According to Twitter, Musk “could only run a dataset that neither limited nor included daily active users through a common web tool, designating his own Twitter account as a possible bot, resulting in higher estimates. The result is a twist, but Musk hopes it will make waves.” The company went on to describe how Musk used “an internet app called Botometer that uses a different standard than Twitter and made earlier this year. It’s time to identify Musk himself as a very likely robot.”


The site is currently operated by the Indiana University Social Media Observatory and Institute for Cyber ​​Science. Twitter’s court filings say the Botometer “indicates that Musk’s own Twitter account is likely a bot, with a rating of four out of five.” Musk apparently now has a more “human” score. The account gets significantly different values ​​from Botometer on a daily basis, which “highlights how difficult it is to identify bots, especially using only public data.”

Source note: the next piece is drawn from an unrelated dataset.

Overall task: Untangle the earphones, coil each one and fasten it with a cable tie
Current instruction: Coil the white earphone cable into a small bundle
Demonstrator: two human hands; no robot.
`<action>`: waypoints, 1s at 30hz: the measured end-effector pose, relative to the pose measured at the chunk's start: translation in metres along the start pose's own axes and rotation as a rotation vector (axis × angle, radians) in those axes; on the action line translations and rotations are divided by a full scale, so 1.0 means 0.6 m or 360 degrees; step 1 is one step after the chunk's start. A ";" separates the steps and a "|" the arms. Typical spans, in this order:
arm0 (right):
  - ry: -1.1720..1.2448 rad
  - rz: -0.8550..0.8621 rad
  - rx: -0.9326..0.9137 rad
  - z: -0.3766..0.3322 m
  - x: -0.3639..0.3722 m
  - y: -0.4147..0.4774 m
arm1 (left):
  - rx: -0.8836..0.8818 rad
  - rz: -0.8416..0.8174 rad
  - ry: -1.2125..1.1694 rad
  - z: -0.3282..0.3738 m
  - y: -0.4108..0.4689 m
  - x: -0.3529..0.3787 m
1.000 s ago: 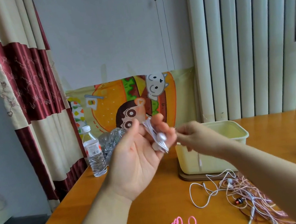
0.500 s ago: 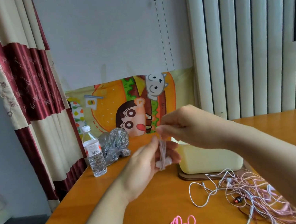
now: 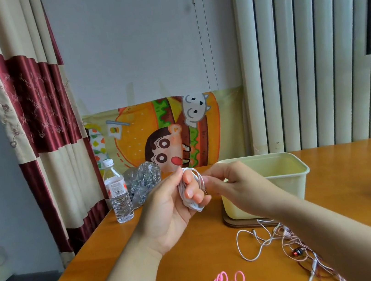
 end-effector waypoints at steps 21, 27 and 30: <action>-0.0658 -0.0461 -0.0078 -0.019 0.002 -0.006 | -0.0393 -0.0123 0.0736 -0.033 -0.010 -0.009; -0.1071 -0.0552 -0.0106 -0.032 0.007 -0.008 | -0.0505 -0.0133 0.1087 -0.047 -0.010 -0.014; -0.1383 -0.0504 -0.0106 -0.023 0.019 -0.014 | -0.0517 -0.0151 0.1285 -0.049 -0.010 -0.012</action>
Point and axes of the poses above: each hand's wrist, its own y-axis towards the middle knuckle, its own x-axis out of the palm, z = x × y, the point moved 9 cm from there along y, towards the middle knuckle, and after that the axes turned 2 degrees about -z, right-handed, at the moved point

Twitter points out that Botometer “doesn’t even claim to apply Twitter’s definition of a fake or spam account. In fact, some bots (such as those that report earthquakes or weather updates when they occur) are often helpful and manipulated on Twitter’s platform. and spam policies are permitted.” The defendants “did not state what score they applied to conclude that an account constituted spam, so their allegations are unsubstantiated.”


Musk’s court documents, on the other hand, say the Botometer has been “improved and honed over the past eight years,” describing how “academic developers of the Botometer tool have published numerous articles about their work, including one Groundbreaking paper with over 1,000 citations in the scholarly literature.”

“Twitter’s complaint, filled with personal attacks on Musk and slick rhetoric directed at media audiences rather than this court, is nothing more than an attempt to distract attention from these false statements,” Musk’s court filing said. According to the billionaire, Twitter is trying to “distract and obfuscate the truth of its disclosures.”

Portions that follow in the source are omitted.